═════ Information supplied
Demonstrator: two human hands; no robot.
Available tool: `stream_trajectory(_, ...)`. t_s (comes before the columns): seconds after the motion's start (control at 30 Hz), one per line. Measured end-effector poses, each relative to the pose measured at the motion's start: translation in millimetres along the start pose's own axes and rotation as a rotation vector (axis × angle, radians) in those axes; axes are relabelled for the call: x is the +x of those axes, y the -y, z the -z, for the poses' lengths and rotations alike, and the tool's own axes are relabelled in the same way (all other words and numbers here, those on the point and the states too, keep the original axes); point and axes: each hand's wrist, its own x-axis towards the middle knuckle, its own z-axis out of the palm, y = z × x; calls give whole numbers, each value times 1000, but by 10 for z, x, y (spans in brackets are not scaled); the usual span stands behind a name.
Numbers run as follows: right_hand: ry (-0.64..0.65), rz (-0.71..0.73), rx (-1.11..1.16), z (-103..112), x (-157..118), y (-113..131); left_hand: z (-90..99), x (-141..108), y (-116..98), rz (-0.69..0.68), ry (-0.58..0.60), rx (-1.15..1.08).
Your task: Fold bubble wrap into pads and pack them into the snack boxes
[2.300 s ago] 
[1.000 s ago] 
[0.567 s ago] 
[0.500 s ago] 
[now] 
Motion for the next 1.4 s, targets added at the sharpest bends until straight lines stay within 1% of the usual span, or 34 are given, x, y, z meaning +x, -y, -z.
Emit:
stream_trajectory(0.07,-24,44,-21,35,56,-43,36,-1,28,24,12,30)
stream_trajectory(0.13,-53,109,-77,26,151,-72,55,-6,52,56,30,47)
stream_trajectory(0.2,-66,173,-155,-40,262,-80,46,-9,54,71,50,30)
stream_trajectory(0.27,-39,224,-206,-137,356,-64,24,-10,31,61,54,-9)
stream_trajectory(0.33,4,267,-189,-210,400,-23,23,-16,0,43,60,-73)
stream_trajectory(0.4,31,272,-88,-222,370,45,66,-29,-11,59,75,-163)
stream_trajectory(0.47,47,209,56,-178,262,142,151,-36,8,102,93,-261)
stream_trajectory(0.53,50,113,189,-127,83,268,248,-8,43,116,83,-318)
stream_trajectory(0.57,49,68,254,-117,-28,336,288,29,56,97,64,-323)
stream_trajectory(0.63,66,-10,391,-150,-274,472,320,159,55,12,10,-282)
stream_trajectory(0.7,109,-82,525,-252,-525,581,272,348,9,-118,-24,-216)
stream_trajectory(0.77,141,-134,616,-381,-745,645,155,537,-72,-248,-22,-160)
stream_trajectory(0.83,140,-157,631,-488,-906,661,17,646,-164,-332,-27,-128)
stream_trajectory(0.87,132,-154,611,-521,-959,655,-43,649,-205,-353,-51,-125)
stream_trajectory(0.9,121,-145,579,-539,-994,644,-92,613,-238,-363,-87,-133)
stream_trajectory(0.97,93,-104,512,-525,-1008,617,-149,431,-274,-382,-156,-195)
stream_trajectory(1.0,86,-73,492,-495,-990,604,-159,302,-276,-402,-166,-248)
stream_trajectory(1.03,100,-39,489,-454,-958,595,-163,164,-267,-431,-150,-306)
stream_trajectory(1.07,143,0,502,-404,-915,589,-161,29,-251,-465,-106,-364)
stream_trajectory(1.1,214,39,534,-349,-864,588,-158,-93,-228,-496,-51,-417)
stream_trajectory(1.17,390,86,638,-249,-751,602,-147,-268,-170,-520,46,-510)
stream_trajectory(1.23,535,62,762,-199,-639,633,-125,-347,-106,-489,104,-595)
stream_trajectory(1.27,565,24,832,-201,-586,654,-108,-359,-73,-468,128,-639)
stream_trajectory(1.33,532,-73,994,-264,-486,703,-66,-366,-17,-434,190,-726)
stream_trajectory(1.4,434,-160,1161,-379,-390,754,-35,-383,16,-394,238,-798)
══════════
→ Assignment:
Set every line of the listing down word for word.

→ Answer section:
Demonstrator: two human hands; no robot.
Available tool: `stream_trajectory(_, ...)`. t_s (comes before the columns): seconds after the motion's start (control at 30 Hz), one per line. Measured end-effector poses, each relative to the pose measured at the motion's start: translation in millimetres along the start pose's own axes and rotation as a rotation vector (axis × angle, radians) in those axes; axes are relabelled for the call: x is the +x of those axes, y the -y, z the -z, for the poses' lengths and rotations alike, and the tool's own axes are relabelled in the same way (all other words and numbers here, those on the point and the states too, keep the original axes); point and axes: each hand's wrist, its own x-axis towards the middle knuckle, its own z-axis out of the palm, y = z × x; calls give whole numbers, each value times 1000, but by 10 for z, x, y (spans in brackets are not scaled); the usual span stands behind a name.
Numbers run as follows: right_hand: ry (-0.64..0.65), rz (-0.71..0.73), rx (-1.11..1.16), z (-103..112), x (-157..118), y (-113..131); left_hand: z (-90..99), x (-141..108), y (-116..98), rz (-0.69..0.68), ry (-0.58..0.60), rx (-1.15..1.08).
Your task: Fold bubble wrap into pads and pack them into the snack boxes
[2.300 s ago] 
[1.000 s ago] 
[0.567 s ago] 
[0.500 s ago] 
[now] 
Motion for the next 1.4 s, targets added at the sharpest bends until straight lines stay within 1% of the usual span, or 34 are given, x, y, z meaning +x, -y, -z.
Emit:
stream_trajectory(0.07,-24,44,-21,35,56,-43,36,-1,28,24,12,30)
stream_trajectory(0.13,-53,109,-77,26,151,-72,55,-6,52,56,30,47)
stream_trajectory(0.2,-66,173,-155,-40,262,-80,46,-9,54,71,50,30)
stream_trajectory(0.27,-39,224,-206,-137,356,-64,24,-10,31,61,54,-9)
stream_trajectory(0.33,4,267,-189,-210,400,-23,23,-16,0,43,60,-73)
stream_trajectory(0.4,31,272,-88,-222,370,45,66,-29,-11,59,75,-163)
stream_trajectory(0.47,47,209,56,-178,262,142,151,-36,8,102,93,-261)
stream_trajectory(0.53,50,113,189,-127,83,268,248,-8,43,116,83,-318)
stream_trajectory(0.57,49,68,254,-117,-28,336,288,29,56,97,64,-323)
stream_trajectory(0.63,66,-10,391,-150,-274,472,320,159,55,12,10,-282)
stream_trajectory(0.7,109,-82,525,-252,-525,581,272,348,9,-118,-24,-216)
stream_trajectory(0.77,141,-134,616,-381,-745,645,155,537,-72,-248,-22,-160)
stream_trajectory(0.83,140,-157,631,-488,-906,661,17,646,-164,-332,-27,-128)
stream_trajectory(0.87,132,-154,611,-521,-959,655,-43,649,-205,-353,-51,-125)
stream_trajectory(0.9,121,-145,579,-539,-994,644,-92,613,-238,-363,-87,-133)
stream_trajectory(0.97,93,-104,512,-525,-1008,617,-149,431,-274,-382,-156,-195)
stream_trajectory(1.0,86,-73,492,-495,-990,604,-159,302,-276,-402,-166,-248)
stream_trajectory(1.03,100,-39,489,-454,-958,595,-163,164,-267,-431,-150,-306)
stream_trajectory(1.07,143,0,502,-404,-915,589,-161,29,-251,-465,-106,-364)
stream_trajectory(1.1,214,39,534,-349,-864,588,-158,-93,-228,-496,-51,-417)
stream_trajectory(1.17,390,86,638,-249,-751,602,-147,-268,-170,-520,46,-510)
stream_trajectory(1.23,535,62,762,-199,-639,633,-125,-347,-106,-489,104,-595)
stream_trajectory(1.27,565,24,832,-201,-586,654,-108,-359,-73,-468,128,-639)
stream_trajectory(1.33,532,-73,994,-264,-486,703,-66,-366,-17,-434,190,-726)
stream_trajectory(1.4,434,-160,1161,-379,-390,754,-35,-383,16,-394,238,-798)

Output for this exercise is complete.